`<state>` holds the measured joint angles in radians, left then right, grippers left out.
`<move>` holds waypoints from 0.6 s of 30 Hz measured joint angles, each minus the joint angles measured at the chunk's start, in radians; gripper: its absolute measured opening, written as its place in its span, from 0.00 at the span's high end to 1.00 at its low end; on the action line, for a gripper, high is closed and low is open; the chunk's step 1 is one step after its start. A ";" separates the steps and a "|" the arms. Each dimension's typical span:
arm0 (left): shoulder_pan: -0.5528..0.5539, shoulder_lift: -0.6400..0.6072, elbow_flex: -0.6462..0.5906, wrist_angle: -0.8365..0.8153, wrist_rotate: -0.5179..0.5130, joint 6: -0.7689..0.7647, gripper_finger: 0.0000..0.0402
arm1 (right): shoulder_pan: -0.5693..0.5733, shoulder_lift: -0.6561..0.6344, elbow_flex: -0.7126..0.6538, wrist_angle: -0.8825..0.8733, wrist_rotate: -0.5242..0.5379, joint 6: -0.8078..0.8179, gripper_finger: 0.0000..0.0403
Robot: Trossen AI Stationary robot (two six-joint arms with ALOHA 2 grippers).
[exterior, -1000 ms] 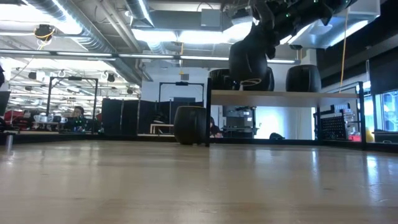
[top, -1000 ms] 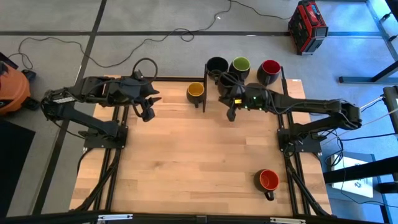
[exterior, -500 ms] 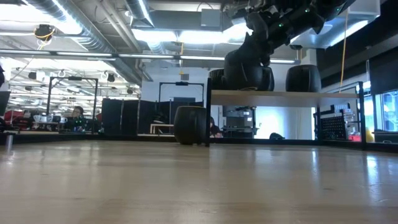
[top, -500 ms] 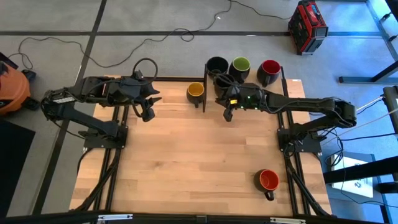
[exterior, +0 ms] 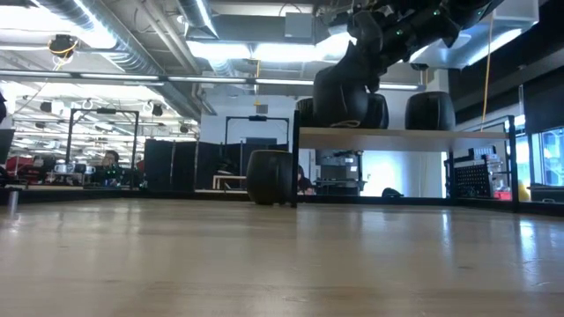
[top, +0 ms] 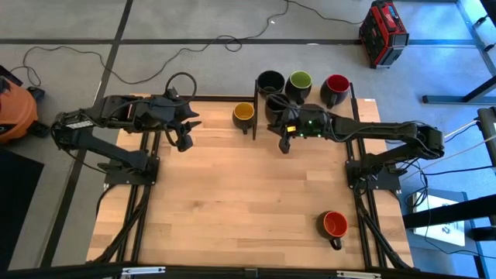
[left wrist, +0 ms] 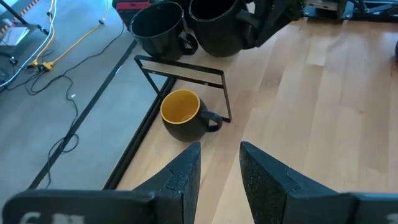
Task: Place coffee mugs
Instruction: Put the black mug on the shelf aligned with other black mug
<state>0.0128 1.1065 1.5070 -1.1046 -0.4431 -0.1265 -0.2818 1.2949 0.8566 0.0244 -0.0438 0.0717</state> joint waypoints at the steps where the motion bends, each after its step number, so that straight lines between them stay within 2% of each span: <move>1: 0.000 0.000 0.000 0.000 0.002 -0.002 0.74 | 0.000 0.000 0.000 -0.002 0.001 0.003 0.97; 7: 0.000 0.000 0.000 0.000 0.038 -0.003 0.74 | 0.000 -0.011 0.000 -0.001 0.047 0.030 0.97; 18: 0.000 0.000 0.000 0.000 0.041 -0.003 0.74 | 0.000 0.014 0.000 0.008 0.081 0.028 0.97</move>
<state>0.0124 1.1066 1.5070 -1.1042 -0.4016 -0.1291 -0.2821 1.3091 0.8566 0.0326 0.0373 0.0995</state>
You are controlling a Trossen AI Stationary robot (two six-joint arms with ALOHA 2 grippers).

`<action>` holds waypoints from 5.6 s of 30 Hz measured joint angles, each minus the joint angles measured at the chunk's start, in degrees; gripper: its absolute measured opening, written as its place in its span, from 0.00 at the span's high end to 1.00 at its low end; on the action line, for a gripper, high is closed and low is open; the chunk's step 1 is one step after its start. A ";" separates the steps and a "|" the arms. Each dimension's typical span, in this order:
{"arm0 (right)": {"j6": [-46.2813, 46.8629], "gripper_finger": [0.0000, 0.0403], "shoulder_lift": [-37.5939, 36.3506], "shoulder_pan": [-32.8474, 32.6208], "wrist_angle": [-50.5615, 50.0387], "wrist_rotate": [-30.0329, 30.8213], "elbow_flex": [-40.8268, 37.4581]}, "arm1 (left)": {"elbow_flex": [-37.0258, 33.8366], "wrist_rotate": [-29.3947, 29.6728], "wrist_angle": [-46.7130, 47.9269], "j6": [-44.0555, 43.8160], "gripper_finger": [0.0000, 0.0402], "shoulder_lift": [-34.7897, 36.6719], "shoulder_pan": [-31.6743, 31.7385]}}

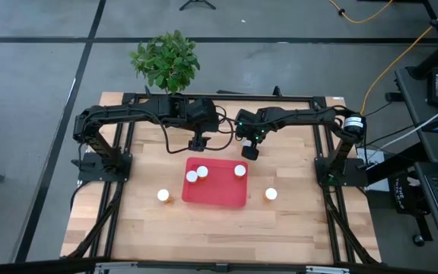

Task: Pick and place pill bottles into a basket
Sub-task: Put the top orange pill bottle into the bin, then put the left orange pill bottle into the bin

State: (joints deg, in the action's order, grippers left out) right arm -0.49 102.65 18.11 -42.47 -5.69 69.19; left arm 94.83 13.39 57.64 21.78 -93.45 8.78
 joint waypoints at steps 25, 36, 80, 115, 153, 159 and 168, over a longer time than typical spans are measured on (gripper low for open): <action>0.13 0.48 -0.08 -0.02 -4.61 -1.99 2.78 | 0.00 -1.09 0.24 -0.02 0.07 -0.03 0.00; -1.69 0.46 -0.33 -1.96 -15.96 -1.91 17.03 | 0.00 2.86 4.98 0.44 0.07 -0.04 1.42; 12.43 0.45 17.92 -20.70 -8.38 1.11 29.75 | -17.75 6.19 7.82 -9.25 0.07 31.55 2.68; 32.40 0.15 11.51 -39.05 -47.43 15.32 50.86 | -17.77 7.18 9.64 -11.18 0.07 33.31 -0.17; 71.54 0.02 -11.34 -44.74 -4.77 13.08 -13.27 | -17.79 4.88 6.85 -7.66 0.07 31.78 -0.17; 67.69 0.05 -11.34 -42.24 -4.37 12.25 -13.27 | -17.79 4.92 6.85 -7.63 0.07 31.78 -0.17; 66.12 0.18 -11.34 -41.64 -4.24 8.50 -13.27 | -17.79 4.96 6.85 -7.48 0.07 31.78 -0.17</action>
State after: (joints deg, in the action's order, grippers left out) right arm 65.63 91.31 -23.53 -46.72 2.81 55.92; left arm 77.03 18.35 64.49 14.30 -61.67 8.60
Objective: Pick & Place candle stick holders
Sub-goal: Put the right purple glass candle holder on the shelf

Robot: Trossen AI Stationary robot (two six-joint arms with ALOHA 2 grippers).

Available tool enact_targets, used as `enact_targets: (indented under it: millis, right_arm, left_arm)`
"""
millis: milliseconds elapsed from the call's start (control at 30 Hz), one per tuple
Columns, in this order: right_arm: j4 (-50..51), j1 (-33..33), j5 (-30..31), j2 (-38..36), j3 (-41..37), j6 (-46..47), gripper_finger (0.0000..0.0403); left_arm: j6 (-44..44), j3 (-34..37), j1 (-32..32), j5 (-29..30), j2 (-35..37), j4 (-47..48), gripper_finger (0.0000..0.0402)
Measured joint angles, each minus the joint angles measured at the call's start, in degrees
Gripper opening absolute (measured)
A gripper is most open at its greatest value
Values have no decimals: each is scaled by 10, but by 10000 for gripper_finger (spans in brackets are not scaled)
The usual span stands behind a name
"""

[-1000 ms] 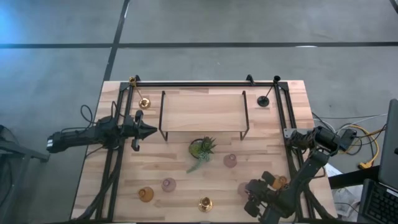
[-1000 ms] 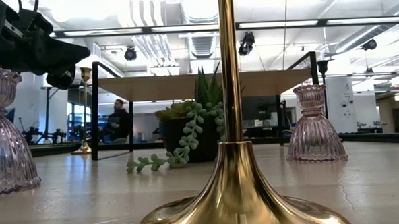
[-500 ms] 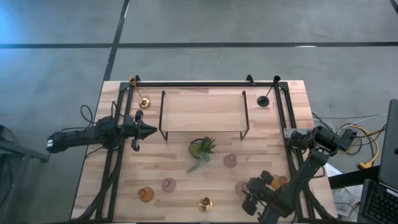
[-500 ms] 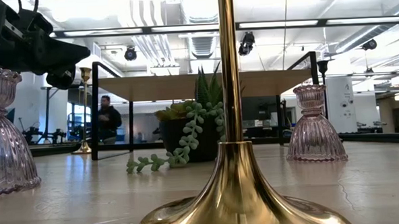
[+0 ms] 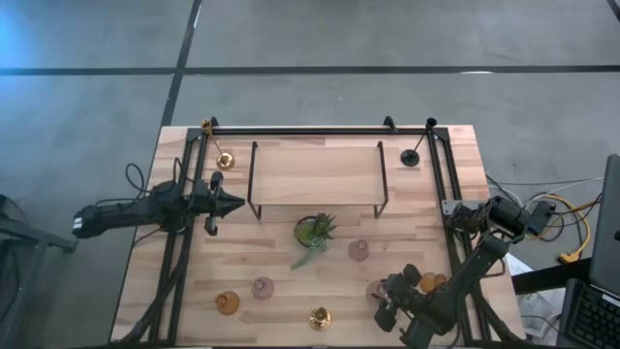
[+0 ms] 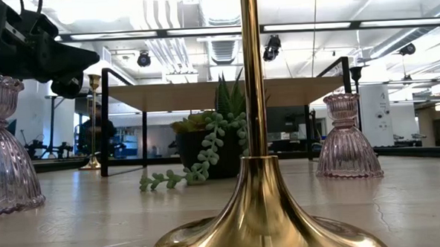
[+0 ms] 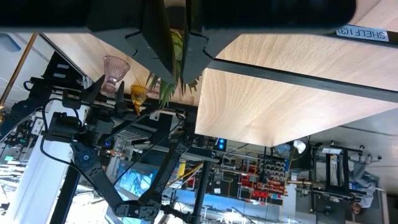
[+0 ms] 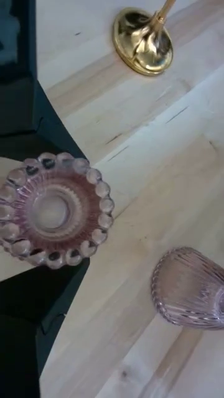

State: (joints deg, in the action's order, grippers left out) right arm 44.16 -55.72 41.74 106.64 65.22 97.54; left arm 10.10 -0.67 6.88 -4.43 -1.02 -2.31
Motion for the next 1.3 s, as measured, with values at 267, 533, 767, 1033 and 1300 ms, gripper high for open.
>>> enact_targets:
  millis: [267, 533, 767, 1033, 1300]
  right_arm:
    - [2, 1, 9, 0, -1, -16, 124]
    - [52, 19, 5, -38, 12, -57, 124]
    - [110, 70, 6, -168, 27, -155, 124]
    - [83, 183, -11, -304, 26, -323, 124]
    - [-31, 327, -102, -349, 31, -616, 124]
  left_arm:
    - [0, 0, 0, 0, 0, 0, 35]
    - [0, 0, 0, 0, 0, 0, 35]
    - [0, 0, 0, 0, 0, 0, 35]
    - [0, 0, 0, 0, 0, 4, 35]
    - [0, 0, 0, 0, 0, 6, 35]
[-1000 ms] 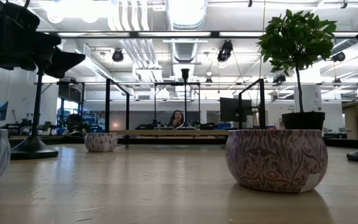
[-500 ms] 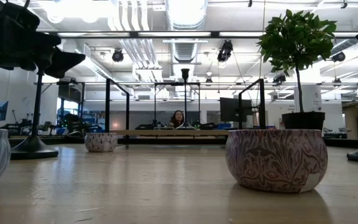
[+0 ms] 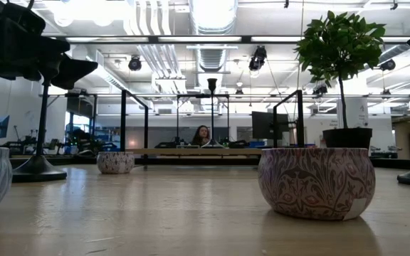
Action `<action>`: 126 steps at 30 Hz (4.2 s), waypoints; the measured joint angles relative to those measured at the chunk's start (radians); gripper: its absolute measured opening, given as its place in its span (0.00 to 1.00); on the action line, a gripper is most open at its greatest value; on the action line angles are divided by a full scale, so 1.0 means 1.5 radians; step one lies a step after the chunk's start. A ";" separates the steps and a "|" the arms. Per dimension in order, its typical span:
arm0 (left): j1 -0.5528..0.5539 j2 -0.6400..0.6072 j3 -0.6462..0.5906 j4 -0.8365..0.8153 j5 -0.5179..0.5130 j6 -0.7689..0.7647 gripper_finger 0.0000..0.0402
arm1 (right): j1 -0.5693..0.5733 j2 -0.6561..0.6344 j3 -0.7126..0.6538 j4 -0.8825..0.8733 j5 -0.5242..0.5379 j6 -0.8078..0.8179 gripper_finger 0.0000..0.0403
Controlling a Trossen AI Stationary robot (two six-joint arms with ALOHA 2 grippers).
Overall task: Pick & Place candle stick holders
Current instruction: Put the right black candle holder on the shelf
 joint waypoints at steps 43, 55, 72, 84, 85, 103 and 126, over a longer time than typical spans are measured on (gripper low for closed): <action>0.001 0.000 0.000 0.000 0.000 0.000 0.99 | 0.010 -0.015 0.025 -0.113 0.165 0.049 0.02; 0.000 0.000 0.000 0.000 0.000 0.000 0.99 | 0.057 0.008 0.197 -0.292 0.225 0.053 0.02; 0.000 0.000 0.000 0.000 0.000 0.000 0.99 | 0.046 0.015 0.152 -0.295 0.137 0.051 0.02; 0.001 0.000 0.000 0.000 0.000 0.000 0.99 | 0.057 0.012 0.103 -0.294 0.164 -0.016 0.02; 0.001 0.000 0.000 0.000 0.000 0.000 0.99 | 0.059 0.010 0.095 -0.291 0.154 -0.010 0.02; 0.000 0.000 0.000 0.000 0.000 0.000 0.99 | 0.056 -0.106 -0.066 -0.142 0.128 -0.025 0.20; 0.000 0.000 0.000 0.000 0.000 0.000 0.99 | -0.009 -0.125 -0.181 -0.088 0.181 -0.042 0.44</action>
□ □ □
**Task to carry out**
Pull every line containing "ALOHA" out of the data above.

**Result for this task**
Robot: Trossen AI Stationary robot (two six-joint arms with ALOHA 2 grippers).
You are controlling a Trossen AI Stationary robot (two six-joint arms with ALOHA 2 grippers).
Robot: Trossen AI Stationary robot (two six-joint arms with ALOHA 2 grippers).
Controlling a Trossen AI Stationary robot (two six-joint arms with ALOHA 2 grippers).

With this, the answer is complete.